Arkansas State University-Newport has coordinated efforts with the Grimes and McPherson Units, both located in Newport, to provide educational opportunities to incarcerated individuals for approximately 15 years.  ASUN’s prison outreach program has been under the direction of Dr. Allen Mooneyhan, Dean of Institutional Effectiveness & Academic Outreach since 2006. 
 
“Dr. Mooneyhan has been deeply involved with our inmate prison program since 2006,” said ASUN Chancellor Dr. Sandra Massey.  “ASU-Newport offerings have grown from a couple of courses a year to a full degree.  Under his leadership, we have well-trained faculty dedicated to teaching in this environment, a collaborative relationship with the correctional facility staff, an on-site academic advisor and numerous inmates with college credit and a more hopeful future!  Receiving this grant will allow us to continue helping individual inmates transform their lives.”
 
The Second Chance Pell Grant pilot program builds on the Obama Administration’s commitment to create a fairer and more effective criminal justice system, reduce recidivism, and combat the impact of mass incarceration on families and communities through educational opportunity.
 
I am very encouraged about the opportunity for our incarcerated students to receive Pell Grants,” said Mooneyhan.  “ASU-Newport has sought out sources of funding for the program for the past several years, and has struggled to keep the outreach program active.  Most of these students do not have the means to pay for continuing their education, and this opportunity will help them to complete courses, gain additional academic experience and even earn credentials and degrees.  Ultimately, it may enable these individuals to find work upon release and reduce recidivism in our community and state.”
 
The United States currently has the highest incarceration rate in the world with approximately 2.2 million people incarcerated in American prisons and jails. Hundreds of thousands of individuals are released annually from these facilities. A 2013 study from the RAND Corporation, funded by the Department of Justice, found that incarcerated individuals who participated in correctional education were 43 percent less likely to return to prison within three years than prisoners who did not participate in any correctional education programs. RAND also estimated that for every dollar invested in correctional education programs, four to five dollars are saved on three-year re-incarceration costs.
 
“The evidence is clear. Promoting the education and job training for incarcerated individuals makes communities safer by reducing recidivism and saves taxpayer dollars by lowering the direct and collateral costs of incarceration,” said U.S. Secretary of Education John B. King Jr. “I applaud the institutions that have partnered to develop high-quality programs that will equip these students with invaluable learning.
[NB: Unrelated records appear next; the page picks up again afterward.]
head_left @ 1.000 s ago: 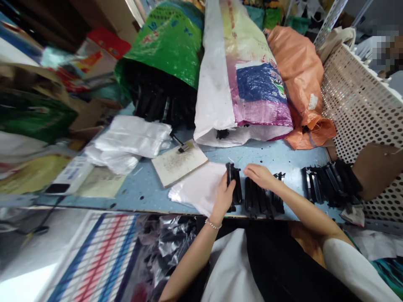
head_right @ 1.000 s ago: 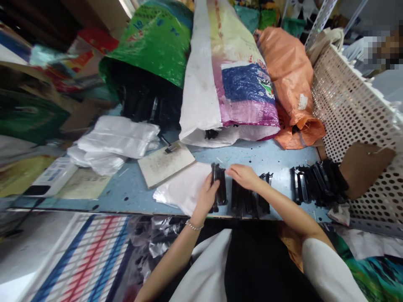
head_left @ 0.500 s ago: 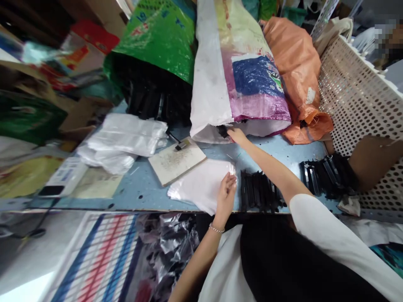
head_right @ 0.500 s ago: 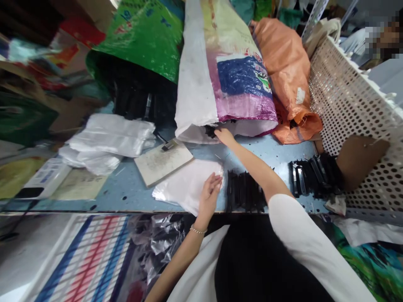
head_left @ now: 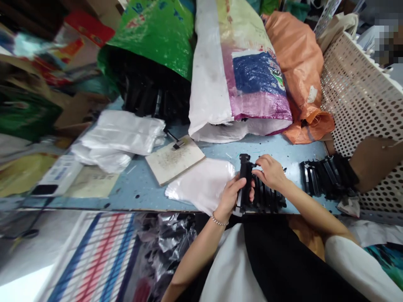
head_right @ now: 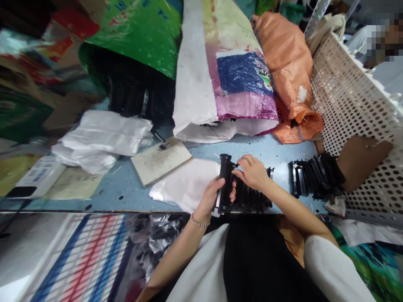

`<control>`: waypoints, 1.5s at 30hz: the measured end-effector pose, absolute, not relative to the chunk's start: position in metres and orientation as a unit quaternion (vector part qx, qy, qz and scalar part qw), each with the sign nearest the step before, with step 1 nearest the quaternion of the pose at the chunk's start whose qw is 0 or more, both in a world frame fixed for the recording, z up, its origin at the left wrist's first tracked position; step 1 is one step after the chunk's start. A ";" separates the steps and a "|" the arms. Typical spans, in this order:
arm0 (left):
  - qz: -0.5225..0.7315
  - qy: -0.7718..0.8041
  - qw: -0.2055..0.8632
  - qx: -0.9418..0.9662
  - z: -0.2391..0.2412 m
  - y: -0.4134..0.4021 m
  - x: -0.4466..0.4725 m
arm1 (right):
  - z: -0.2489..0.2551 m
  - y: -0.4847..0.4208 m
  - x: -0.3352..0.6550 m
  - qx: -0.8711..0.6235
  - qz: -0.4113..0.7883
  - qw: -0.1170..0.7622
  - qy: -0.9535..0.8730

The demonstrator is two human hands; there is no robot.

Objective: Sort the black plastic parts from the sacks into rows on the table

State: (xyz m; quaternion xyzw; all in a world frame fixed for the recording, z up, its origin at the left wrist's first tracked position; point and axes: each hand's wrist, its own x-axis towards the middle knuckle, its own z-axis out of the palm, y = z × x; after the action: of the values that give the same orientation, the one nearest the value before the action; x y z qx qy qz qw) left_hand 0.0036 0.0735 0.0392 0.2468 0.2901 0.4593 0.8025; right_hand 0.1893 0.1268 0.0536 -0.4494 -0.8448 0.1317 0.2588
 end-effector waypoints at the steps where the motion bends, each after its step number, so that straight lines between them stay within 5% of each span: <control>1: 0.453 0.294 0.803 0.252 0.042 0.070 0.005 | 0.053 0.135 0.189 -0.430 0.114 0.248 -0.861; 10: 0.492 0.396 0.738 0.237 0.038 0.078 -0.003 | 0.049 0.134 0.163 -0.452 0.333 0.234 -0.793; 16: 0.513 0.451 0.692 0.233 0.022 0.083 -0.009 | 0.043 0.075 0.173 -0.364 0.201 0.158 -0.896; 22: 0.443 0.533 0.649 0.313 -0.009 0.066 -0.021 | 0.005 0.028 0.242 -0.665 0.101 0.122 -0.730; 27: 0.501 0.506 0.636 0.298 -0.027 0.071 0.011 | -0.035 0.052 0.267 -0.694 0.120 0.132 -0.697; 31: 0.532 0.442 0.701 0.176 -0.021 0.084 0.019 | -0.009 0.083 0.262 -0.689 0.132 0.186 -0.688; 38: 0.607 0.387 0.670 0.182 0.014 0.053 0.007 | 0.031 0.036 0.171 -0.493 0.554 0.249 -0.623; 45: 0.609 0.430 0.618 0.249 0.015 0.040 0.003 | 0.003 0.030 0.142 -0.501 0.619 0.281 -0.536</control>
State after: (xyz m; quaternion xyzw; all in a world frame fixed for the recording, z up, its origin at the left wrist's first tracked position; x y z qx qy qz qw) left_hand 0.0030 0.0404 0.0153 0.2494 0.4298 0.6094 0.6179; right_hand 0.1424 0.0300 0.0033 -0.5008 -0.5359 0.6190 0.2807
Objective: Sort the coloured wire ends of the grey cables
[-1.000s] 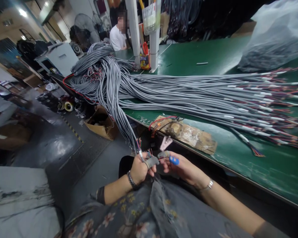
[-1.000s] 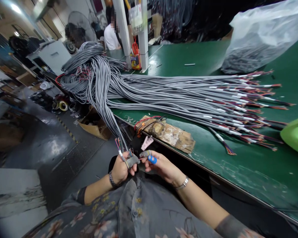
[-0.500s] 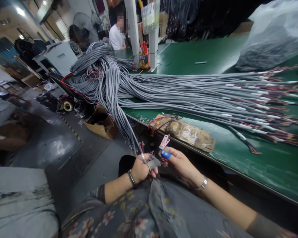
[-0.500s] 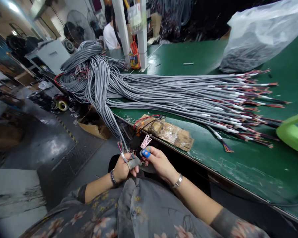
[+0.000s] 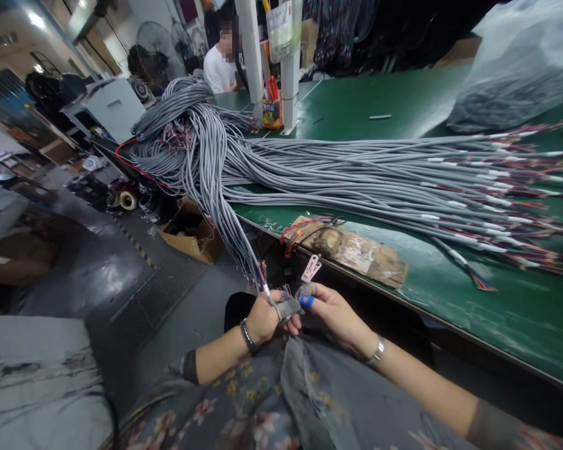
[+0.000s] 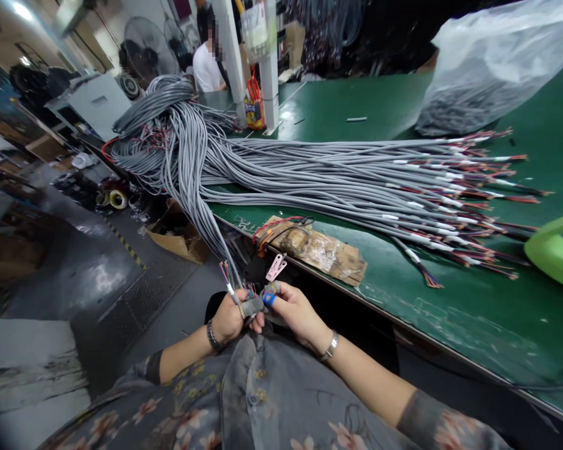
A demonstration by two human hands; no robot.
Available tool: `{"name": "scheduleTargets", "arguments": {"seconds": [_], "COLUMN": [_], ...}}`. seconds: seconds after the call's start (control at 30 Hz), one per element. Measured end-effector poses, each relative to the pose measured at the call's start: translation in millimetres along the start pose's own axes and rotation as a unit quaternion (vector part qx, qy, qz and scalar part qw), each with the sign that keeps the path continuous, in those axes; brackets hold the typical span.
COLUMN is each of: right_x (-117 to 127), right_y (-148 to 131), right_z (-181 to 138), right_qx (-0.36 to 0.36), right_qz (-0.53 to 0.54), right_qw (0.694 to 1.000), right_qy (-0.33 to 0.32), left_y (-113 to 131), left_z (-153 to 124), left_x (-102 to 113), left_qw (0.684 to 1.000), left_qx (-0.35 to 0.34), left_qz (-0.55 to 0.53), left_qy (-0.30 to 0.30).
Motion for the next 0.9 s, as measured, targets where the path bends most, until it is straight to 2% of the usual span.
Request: {"name": "scheduleTargets", "arguments": {"seconds": [0.07,0.17,0.3,0.43,0.6,0.9], "right_x": [1.1,1.9,8.4,7.7,5.8,-7.1], "right_y": [8.2,15.8,10.7,7.6,7.3,2.7], "right_z": [-1.1,-2.1,-2.0,-2.6,-3.0,2.2], "right_qx": [-0.017,-0.039,-0.024,-0.013,-0.023,-0.037], "right_qz": [0.009,0.014,0.002,0.011,0.005,0.018], "right_qw": [1.000,0.998,0.997,0.998,1.000,0.999], "right_qy": [0.019,0.040,0.075,0.053,0.007,-0.027], "left_y": [2.4,4.6,5.8,4.8,4.0,-5.5], "left_z": [-2.5,-4.4,-2.1,-1.3,-3.0,0.2], "left_x": [-2.5,-0.7,9.6,18.6,17.2,10.3], "left_qw": [0.999,0.997,0.997,0.989,0.990,0.997], "left_qx": [-0.012,-0.021,-0.027,-0.024,-0.025,-0.018], "left_qz": [0.046,0.073,-0.002,-0.097,-0.106,-0.053], "left_qy": [-0.007,0.015,0.071,0.111,0.093,0.053]}}
Point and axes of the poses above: each hand's wrist, its own z-axis towards the middle knuckle, its own x-axis out of the back of the hand, y = z × x, the point moved 9 cm from there along z, towards the middle knuckle, and after that the axes turned 10 degrees about x, right-handed, at the moved point
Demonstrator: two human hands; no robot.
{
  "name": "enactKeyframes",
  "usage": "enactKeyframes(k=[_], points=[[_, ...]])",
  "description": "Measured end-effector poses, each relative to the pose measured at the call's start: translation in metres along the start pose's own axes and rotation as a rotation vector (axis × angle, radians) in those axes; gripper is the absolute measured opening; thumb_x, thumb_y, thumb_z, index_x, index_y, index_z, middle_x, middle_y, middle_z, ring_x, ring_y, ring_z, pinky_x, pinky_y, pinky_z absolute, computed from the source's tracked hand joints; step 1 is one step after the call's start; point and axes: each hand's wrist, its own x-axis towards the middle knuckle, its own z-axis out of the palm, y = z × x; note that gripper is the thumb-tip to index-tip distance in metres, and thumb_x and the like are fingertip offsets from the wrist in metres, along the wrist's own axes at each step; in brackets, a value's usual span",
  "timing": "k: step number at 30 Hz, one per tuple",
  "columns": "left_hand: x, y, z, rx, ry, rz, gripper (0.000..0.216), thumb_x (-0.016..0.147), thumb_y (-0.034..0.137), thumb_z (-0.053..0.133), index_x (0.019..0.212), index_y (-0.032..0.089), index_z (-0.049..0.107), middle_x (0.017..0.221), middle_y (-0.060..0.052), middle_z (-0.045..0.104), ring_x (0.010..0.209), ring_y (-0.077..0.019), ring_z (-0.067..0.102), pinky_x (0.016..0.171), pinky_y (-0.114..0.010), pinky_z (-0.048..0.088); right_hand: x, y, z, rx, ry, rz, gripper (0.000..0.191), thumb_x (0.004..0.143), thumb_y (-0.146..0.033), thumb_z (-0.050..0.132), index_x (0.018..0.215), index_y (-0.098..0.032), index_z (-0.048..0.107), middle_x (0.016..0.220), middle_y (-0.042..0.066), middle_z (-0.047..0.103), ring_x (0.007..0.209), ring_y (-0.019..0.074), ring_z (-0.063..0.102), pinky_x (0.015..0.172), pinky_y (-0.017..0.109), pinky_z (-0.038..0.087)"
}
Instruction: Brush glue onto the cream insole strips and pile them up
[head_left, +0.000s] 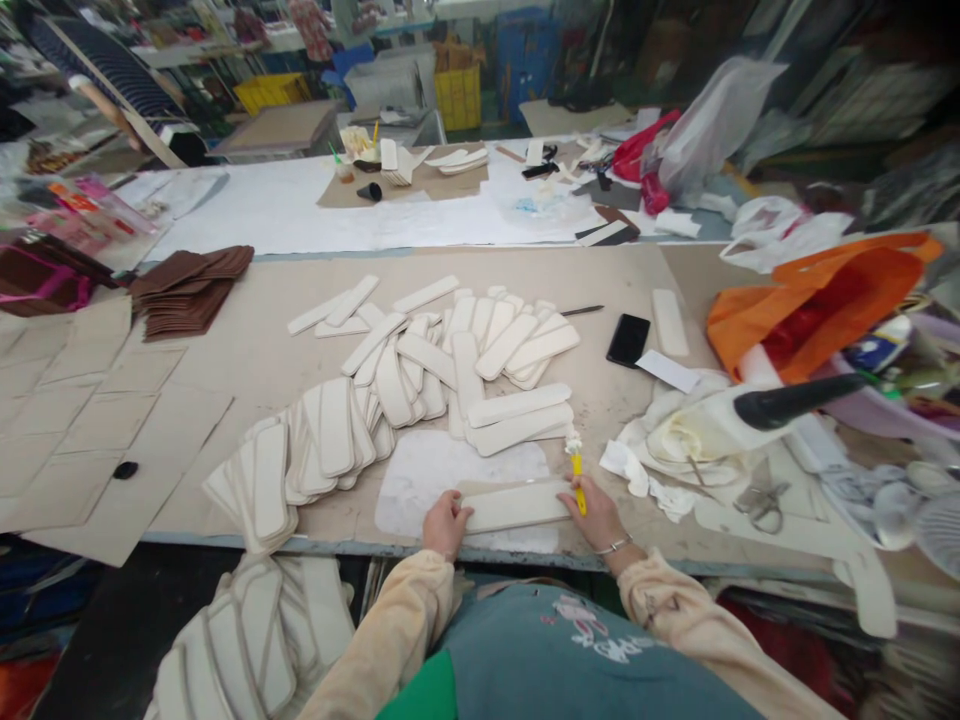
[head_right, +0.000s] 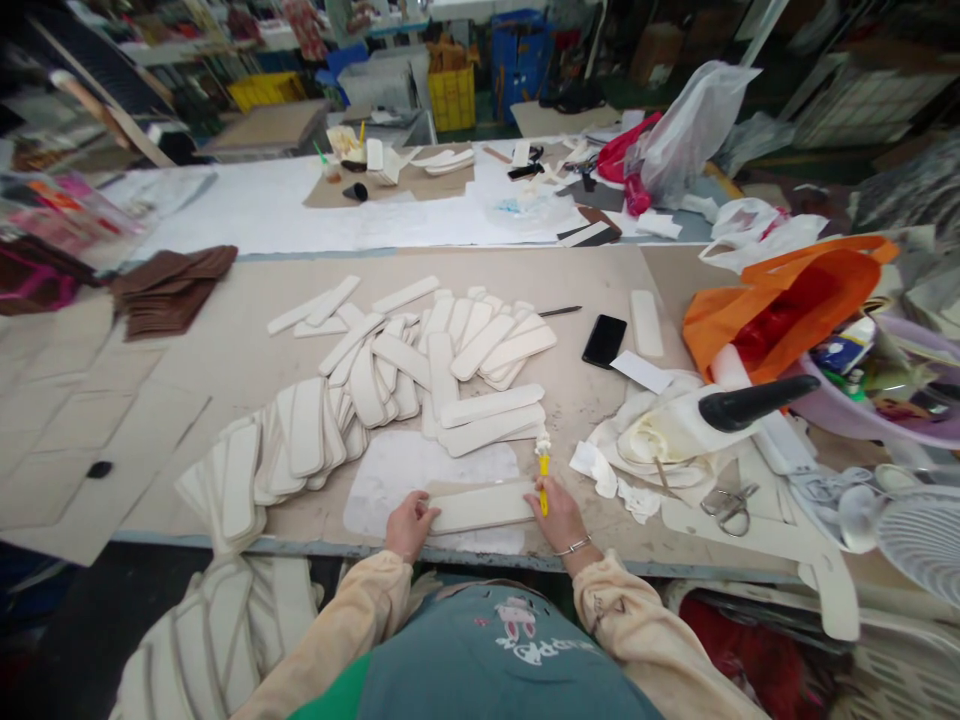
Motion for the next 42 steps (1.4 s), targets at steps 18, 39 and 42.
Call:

The knowledge and skills they acquire will promote successful reintegration and enable them become active and engaged citizens.”
 
The selected colleges and universities demonstrated a focus on supporting successful reentry.  Many did this by evaluating the local labor market and providing educational programs that would prepare students with the training and credentials to improve their prospects for employment post-release.  Others offer educational programs that result in meaningful degrees that prepare students to continue their postsecondary education.  Through partnerships with the correctional institutions, community-based organizations, local non-profits and foundations, the selected postsecondary institutions will enable, prepare, and support incarcerated students in re-entering society as productive and engaged citizens.